§ **What you need to do**:
Which lines below contain "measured"? Copy every one of them.

§ **Data excerpt**:
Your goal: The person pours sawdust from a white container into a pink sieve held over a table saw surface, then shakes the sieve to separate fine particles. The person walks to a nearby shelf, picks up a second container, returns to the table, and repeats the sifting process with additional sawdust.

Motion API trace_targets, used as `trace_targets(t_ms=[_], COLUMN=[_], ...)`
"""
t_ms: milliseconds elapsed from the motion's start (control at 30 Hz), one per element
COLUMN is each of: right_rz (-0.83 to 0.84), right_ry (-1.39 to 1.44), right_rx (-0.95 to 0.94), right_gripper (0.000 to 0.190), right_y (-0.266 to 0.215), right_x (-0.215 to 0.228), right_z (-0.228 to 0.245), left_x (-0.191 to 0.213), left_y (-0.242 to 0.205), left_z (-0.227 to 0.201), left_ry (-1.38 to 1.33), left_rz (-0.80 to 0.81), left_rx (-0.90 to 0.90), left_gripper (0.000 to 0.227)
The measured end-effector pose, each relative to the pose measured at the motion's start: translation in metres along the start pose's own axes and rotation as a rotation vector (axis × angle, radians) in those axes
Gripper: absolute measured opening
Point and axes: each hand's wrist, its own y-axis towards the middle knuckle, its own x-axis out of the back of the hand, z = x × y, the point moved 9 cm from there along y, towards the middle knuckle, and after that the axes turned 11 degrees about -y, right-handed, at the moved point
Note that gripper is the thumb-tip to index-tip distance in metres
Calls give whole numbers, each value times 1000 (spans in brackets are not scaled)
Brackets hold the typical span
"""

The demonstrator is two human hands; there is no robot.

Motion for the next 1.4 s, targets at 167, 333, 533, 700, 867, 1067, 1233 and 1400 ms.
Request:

§ **Solution for this exercise**:
The measured end-effector pose, each relative to the pose measured at the motion's start: translation in metres along the start pose's own axes and rotation as a rotation vector (axis × angle, radians) in those axes
Gripper: absolute measured opening

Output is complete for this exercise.